Nun jauh disana, si penyihir ternyata melihat semua kejadian itu melalui bola kristalnya. Ia lalu pergi ke tempat Aladin dan pura-pura menjadi seorang penjual lampu di depan Istana Aladin. Ia berteriak-teriak, “tukarkan lampu lama anda dengan lampu baru !”. Sang permaisuri yang melihat lampu ajaib Aladin yang usang segera keluar dan menukarkannya dengan lampu baru. Segera si penyihir menggosok lampu itu dan memerintahkan peri lampu memboyong istana beserta isinya dan istri Aladin ke rumahnya.
Ketika Aladin pulang dari berkeliling, ia sangat terkejut. Lalu memanggil peri cincin dan bertanya kepadanya apa yang telah terjadi. “Kalau begitu tolong kembalikan lagi semuanya kepadaku”, seru Aladin. “Maaf Tuan, tenaga saya tidaklah sebesar peri lampu,” ujar peri cincin. “Baik kalau begitu aku yang akan mengambilnya. Tolong Antarkan kau kesana”, seru Aladin. Sesampainya di Istana, Aladin menyelinap masuk mencari kamar tempat sang Putri dikurung. “Penyihir itu sedang tidur karena kebanyakan minum bir”, ujar sang Putri. “Baik, jangan kuatir aku akan mengambil kembali lampu ajaib itu, kita nanti akan menang”, jawab Aladin.
Aladin mengendap mendekati penyihir yang sedang tidur. Ternyata lampu ajaib menyembul dari kantungnya.
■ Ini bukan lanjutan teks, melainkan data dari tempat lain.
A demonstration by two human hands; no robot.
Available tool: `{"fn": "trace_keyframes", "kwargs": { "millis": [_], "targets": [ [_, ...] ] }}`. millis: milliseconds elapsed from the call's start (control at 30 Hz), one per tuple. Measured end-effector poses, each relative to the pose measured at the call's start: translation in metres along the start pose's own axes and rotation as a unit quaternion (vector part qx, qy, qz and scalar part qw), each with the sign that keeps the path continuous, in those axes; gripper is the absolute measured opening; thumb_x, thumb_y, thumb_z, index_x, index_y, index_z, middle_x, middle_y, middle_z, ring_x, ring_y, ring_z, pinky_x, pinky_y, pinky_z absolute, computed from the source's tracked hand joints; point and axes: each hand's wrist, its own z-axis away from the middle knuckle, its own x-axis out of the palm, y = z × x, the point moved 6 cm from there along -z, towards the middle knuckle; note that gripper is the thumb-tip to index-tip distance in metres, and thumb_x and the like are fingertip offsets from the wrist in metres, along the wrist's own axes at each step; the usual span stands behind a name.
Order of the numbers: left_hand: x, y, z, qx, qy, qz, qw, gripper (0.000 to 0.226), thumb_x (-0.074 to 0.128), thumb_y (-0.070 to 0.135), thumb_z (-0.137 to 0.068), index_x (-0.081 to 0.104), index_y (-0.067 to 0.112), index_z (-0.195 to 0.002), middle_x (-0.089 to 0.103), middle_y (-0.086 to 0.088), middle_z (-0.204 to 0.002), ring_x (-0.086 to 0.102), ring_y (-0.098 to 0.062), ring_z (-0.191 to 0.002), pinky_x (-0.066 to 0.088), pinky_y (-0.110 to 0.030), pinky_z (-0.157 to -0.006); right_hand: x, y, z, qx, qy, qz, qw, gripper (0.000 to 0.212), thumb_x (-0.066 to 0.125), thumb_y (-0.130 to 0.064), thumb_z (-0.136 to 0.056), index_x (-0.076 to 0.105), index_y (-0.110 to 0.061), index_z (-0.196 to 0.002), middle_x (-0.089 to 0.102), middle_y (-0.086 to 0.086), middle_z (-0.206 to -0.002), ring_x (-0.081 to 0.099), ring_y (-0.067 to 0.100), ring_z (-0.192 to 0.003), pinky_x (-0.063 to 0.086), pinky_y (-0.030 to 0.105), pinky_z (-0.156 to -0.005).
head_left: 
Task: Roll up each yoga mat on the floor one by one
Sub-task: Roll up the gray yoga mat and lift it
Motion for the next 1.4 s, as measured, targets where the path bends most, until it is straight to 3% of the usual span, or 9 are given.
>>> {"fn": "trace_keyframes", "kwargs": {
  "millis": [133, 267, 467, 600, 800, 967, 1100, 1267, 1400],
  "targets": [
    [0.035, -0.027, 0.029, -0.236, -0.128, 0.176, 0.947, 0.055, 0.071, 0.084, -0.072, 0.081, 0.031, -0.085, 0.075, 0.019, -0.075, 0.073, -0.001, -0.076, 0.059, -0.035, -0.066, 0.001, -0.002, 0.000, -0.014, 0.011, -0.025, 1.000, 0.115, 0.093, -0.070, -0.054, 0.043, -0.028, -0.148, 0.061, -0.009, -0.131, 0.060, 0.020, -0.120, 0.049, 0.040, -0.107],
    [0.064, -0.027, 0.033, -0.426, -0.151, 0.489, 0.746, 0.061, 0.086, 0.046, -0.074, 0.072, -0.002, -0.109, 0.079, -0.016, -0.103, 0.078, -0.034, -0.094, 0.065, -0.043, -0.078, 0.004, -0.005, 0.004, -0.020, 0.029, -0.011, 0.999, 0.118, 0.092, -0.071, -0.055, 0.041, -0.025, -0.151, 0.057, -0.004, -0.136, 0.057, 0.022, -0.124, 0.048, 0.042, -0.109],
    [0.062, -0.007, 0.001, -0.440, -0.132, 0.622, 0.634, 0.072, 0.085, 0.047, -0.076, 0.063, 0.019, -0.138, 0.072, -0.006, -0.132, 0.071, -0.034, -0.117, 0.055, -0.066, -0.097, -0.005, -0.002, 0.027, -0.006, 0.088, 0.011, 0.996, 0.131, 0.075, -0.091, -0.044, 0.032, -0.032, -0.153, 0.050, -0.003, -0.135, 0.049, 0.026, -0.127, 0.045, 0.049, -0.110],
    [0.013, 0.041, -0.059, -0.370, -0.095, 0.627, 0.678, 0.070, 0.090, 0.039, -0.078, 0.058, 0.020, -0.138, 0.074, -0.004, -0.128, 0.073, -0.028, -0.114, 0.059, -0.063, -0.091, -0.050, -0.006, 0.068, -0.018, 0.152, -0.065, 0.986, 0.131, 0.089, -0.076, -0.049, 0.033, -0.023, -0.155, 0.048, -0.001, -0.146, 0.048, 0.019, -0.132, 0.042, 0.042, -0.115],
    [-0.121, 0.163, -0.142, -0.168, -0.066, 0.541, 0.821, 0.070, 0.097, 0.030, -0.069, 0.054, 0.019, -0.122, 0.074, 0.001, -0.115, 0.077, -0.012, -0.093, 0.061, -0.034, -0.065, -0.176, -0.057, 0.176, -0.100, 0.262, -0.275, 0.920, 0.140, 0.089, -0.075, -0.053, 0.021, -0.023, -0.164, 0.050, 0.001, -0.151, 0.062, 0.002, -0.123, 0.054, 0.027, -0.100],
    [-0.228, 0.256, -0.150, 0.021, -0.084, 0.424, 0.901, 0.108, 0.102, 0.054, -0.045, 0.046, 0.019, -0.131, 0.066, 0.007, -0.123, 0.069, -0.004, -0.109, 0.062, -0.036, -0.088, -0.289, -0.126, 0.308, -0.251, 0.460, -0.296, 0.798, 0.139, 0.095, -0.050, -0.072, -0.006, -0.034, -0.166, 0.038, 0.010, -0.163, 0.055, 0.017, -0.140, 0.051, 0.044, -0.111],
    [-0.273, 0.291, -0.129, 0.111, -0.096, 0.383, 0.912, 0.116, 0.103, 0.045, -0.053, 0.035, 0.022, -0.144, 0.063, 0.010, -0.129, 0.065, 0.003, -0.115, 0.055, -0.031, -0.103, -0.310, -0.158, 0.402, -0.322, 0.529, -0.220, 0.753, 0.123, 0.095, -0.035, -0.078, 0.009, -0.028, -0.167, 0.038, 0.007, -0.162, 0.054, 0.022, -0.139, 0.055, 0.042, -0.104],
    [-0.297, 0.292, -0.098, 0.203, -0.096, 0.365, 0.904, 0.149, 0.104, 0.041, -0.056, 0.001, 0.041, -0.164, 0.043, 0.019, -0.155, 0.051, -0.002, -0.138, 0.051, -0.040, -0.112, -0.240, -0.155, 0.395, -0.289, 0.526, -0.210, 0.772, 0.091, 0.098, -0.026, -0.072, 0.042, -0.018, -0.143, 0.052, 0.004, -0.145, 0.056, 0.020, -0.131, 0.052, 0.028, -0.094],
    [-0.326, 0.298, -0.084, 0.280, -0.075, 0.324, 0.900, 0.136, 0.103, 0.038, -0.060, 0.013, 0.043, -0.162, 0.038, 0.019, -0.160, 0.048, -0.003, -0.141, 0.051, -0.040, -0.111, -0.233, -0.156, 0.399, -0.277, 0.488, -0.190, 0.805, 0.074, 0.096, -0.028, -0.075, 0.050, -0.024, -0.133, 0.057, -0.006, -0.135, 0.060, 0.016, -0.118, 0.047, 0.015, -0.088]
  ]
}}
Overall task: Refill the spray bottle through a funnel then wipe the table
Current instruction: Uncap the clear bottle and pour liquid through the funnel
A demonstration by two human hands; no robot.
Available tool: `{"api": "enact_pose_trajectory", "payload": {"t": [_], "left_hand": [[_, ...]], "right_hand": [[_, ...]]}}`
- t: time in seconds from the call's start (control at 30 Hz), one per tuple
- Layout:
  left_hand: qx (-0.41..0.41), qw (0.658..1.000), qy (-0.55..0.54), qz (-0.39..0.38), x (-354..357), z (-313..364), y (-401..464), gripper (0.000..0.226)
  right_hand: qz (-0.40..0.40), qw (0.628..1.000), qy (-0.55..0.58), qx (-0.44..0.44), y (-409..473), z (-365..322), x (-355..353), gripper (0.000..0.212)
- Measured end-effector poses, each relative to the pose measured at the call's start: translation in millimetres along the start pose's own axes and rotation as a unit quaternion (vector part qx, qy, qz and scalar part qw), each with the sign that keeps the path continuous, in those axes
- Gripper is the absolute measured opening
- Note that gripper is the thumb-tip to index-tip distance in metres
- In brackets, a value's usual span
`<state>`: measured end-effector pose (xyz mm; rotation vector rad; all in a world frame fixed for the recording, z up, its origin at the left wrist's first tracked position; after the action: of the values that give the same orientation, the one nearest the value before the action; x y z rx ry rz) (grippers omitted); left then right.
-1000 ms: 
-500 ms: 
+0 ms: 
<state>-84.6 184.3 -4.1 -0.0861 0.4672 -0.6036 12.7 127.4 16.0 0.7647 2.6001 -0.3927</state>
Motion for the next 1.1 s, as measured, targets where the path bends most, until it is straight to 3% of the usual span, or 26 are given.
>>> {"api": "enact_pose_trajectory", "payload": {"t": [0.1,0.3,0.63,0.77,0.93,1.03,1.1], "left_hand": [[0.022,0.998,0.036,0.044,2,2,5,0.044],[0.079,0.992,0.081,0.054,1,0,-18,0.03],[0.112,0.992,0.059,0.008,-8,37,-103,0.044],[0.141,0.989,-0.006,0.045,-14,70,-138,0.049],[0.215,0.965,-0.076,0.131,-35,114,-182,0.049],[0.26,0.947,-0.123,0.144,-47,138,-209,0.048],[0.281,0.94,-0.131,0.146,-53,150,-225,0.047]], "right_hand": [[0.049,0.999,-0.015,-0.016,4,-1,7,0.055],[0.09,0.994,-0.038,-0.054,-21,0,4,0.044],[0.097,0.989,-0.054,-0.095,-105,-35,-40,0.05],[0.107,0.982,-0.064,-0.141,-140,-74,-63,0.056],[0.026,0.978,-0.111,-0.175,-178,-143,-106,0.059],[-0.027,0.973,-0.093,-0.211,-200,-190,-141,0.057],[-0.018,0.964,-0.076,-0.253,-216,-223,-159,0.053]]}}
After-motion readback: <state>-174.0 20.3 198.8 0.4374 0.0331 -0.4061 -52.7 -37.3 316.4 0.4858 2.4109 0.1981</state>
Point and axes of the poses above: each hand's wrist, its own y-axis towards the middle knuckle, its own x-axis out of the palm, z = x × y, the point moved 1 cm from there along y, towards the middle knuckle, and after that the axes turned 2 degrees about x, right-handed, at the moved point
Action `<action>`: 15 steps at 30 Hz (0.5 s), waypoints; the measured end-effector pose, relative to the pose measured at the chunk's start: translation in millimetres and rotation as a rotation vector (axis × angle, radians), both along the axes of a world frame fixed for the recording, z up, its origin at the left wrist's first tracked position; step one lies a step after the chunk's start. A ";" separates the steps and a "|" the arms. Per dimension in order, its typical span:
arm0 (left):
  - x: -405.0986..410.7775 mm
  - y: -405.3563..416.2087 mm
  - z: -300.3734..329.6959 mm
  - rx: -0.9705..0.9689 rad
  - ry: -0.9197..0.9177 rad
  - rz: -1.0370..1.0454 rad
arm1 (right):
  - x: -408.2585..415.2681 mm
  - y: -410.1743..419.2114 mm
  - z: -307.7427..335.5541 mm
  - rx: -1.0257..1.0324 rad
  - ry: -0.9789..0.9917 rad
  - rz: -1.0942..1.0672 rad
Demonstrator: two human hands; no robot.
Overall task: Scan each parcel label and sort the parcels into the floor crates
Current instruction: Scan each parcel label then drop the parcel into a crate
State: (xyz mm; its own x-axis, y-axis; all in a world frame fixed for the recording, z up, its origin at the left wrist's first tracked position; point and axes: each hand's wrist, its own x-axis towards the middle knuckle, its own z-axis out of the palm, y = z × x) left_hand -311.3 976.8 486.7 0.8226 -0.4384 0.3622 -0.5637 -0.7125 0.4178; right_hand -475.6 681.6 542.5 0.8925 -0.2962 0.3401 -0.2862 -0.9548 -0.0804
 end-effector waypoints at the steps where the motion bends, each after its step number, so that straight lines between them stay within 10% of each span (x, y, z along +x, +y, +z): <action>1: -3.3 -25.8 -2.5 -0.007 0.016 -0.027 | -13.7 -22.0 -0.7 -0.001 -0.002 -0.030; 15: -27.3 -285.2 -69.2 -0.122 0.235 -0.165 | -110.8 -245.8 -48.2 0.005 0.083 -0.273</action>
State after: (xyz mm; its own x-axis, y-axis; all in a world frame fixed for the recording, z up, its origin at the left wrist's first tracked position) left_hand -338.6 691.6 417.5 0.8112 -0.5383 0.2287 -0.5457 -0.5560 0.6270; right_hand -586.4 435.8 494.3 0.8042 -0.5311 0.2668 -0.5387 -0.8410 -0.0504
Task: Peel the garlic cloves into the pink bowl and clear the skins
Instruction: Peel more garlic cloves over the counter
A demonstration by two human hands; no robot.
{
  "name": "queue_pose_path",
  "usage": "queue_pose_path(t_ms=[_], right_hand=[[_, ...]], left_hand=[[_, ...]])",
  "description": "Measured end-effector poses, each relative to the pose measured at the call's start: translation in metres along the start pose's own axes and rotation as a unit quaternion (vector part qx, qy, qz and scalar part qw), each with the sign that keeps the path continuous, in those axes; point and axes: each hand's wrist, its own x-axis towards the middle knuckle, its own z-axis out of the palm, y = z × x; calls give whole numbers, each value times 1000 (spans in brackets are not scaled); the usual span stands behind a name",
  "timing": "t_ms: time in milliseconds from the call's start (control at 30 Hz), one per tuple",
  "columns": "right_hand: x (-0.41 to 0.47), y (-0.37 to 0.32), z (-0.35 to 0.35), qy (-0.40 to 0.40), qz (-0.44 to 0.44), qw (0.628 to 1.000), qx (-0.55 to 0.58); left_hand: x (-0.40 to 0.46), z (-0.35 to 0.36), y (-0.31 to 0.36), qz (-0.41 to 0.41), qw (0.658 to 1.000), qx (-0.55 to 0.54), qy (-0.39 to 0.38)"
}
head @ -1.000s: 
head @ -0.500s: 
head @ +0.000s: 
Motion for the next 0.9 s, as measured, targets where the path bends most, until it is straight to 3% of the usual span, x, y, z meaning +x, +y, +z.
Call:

Aladin kemudian mengambilnya dan segera menggosoknya. “Singkirkan penjahat ini”, seru Aladin kepada peri lampu. Penyihir terbangun, lalu menyerang Aladin. Tetapi peri lampu langsung membanting penyihir itu hingga tewas. “Terima kasih peri lampu, bawalah kami dan Istana ini kembali ke Persia”. Sesampainya di Persia Aladin hidup bahagia. Ia mempergunakan sihir dari peri lampu untuk membantu orang-orang miskin dan kesusahan.